What This Requirement Means
Imagine sending a postcard through the mail. Anyone handling it along the way can read what is written. Now compare that to sending a sealed envelope; the contents are hidden unless you are the intended recipient. Confidentiality in connected products works in the same way: information must be sealed using cryptography and other safeguards so that only authorised entities can see it.
This requirement means that products must not expose sensitive data in clear form at any point in their lifecycle. It is not enough to simply block access; data must also be protected if intercepted, stolen, or accessed without permission. This applies equally to personal information and operational data that may reveal business processes or system vulnerabilities.
From a technical point of view, this requirement calls for modern encryption standards for data at rest and in transit, strong key management, and isolation techniques that prevent unauthorised access during processing. It also implies system-level measures such as secure storage, encrypted communications (e.g. TLS), and partitioning of confidential data from non-critical components.
Relevant Standards and Guidelines
There is already a strong base of standards that address confidentiality, encryption, and data protection. While the CRA will introduce new harmonised standards, these existing ones are the natural starting point and are likely to form the foundation for compliance. They differ in scope, with some aimed at general IT, others at IoT, and others at industrial systems.
EN IEC 62443-4-2 (industrial systems): Defines technical security requirements for industrial automation and control system components, including confidentiality of data at rest and in transit. The focus is on OT environments.
EN 18031 (RED – Radio Equipment Directive): Sets requirements for secure updates and use of cryptography for radio equipment, including encryption and digital signatures.
ETSI EN 303 645 (consumer IoT): Provides baseline requirements for IoT devices, covering secure communication, cryptography, and protection of personal data. The system is robust in consumer contexts, but it lacks detail in industrial and embedded systems.

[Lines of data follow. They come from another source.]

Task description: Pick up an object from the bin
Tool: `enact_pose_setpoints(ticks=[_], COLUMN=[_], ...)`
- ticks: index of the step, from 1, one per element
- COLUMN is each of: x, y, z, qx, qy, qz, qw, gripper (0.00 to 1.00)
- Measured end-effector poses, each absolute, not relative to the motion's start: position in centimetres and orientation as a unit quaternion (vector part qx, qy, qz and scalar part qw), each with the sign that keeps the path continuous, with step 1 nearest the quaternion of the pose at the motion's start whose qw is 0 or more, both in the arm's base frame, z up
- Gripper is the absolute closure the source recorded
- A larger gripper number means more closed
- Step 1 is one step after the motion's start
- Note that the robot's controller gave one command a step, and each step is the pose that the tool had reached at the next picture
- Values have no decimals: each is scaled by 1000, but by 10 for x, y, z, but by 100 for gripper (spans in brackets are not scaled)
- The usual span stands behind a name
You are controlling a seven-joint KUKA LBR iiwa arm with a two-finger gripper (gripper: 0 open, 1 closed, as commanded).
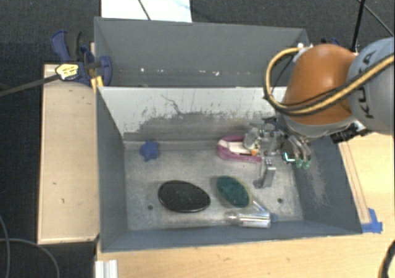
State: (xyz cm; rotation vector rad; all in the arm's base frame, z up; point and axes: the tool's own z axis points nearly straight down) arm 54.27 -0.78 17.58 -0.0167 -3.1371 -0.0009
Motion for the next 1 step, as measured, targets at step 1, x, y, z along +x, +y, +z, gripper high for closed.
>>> enact_pose_setpoints(ticks=[1], x=[500], y=[5], z=[75], qx=[85], qy=[-996], qz=[0], qw=[-3], gripper=[0])
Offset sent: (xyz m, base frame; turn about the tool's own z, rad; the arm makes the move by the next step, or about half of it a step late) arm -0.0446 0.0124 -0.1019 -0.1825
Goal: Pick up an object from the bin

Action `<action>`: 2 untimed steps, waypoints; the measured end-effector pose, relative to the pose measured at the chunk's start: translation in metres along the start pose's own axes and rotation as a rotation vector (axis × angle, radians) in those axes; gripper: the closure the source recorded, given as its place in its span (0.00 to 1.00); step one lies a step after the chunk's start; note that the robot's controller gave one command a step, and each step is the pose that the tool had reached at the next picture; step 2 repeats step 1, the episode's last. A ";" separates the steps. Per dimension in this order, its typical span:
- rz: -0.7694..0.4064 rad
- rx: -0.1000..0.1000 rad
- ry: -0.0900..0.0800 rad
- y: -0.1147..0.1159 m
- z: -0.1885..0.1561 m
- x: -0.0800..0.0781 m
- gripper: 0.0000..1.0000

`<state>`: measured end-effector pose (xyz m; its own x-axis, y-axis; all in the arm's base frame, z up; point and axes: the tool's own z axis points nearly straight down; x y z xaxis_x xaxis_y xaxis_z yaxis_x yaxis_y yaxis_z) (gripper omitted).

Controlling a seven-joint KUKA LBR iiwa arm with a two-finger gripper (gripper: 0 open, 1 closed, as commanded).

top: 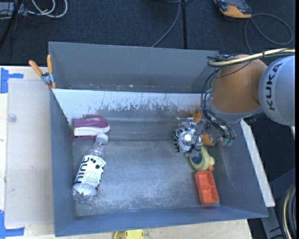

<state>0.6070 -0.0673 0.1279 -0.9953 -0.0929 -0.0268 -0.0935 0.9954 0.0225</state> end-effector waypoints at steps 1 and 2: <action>0.003 0.002 -0.009 -0.006 -0.049 -0.007 1.00; 0.003 0.002 -0.009 -0.006 -0.049 -0.007 1.00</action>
Offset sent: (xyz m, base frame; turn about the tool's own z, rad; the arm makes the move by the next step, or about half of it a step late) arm -0.0070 -0.0099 0.0974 -0.0319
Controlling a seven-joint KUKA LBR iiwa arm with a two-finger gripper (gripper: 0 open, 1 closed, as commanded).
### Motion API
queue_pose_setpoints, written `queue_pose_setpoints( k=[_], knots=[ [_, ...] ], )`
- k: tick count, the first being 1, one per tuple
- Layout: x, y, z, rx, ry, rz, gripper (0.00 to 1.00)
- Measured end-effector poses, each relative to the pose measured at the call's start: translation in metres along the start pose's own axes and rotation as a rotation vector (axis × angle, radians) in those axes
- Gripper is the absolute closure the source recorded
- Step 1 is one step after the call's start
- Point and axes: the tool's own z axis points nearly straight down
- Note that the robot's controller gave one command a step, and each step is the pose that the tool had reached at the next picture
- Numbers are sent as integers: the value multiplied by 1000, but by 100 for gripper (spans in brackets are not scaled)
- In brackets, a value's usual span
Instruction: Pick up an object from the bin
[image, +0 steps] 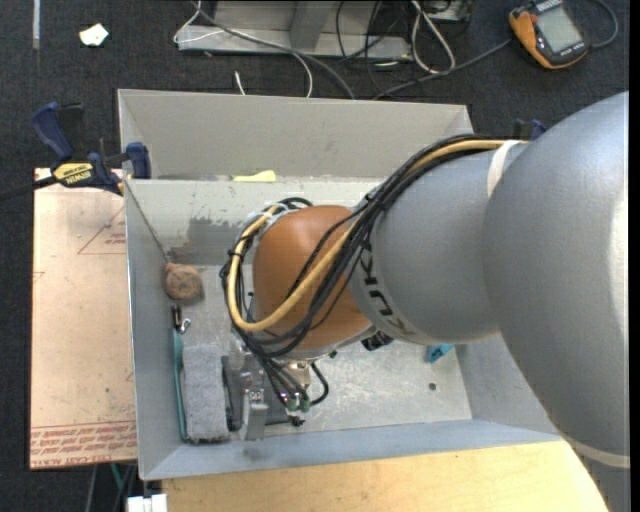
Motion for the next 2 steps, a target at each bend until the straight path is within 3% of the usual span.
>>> queue_pose_setpoints(
  k=[1,2],
  knots=[
    [-2,-1,-4,-2,-7,4,0],
    [-8,-44,68,-5,-21,-39,0]
  ],
)
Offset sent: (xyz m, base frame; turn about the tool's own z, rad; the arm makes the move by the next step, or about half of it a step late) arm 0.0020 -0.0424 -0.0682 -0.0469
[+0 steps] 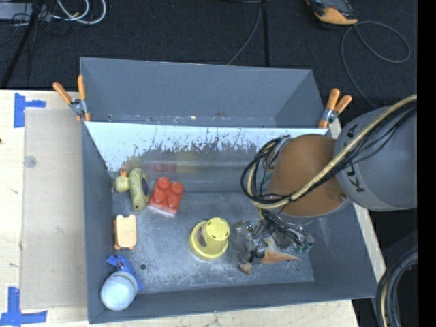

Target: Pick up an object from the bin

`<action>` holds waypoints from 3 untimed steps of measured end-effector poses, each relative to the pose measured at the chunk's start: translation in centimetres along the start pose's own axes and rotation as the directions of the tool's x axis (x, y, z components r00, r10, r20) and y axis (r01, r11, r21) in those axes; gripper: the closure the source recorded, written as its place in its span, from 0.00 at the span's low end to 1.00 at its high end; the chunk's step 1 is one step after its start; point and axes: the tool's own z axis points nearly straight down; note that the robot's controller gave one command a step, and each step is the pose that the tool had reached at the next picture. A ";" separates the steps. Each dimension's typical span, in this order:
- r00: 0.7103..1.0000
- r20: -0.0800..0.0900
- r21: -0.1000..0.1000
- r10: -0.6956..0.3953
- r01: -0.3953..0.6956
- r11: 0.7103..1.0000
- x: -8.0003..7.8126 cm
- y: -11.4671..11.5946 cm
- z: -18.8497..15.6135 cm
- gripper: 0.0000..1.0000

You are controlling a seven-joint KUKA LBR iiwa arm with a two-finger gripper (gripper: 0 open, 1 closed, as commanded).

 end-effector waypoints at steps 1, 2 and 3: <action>1.000 0.000 0.000 0.001 -0.001 1.000 0.0 0.0 0.0 0.00; 1.000 0.000 0.000 0.002 -0.002 1.000 0.0 0.0 0.0 0.00; 0.980 -0.005 -0.003 -0.200 0.200 0.980 1.6 0.0 2.1 1.00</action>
Offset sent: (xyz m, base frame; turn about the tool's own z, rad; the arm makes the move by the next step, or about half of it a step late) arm 0.0000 0.0000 0.0000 0.0000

ISO/IEC 9796 Parts 2 and 3 (general IT): Specifies digital signature schemes providing message recovery and protection against forgery.
ISO/IEC 9797 Parts 1 to 3 (general IT): Defines message authentication codes (MACs) to protect integrity and confidentiality in data exchange.
ISO/IEC 14888 Parts 1 to 3 (general IT): Covers digital signature mechanisms for ensuring confidentiality, integrity, and authenticity of data.
ITU-T X.815 (general IT): Defines confidentiality services and mechanisms in open systems, focusing on threats and protections for stored and transmitted data.
Despite this coverage, there are still important gaps.
IEC 62443-4-2 assumes mature industrial infrastructures and does not directly address lightweight or constrained devices.
ETSI EN 303 645 sets consumer IoT baselines but mainly covers basic cryptographic protections and does not fully define how to secure industrial traffic or protect data during processing.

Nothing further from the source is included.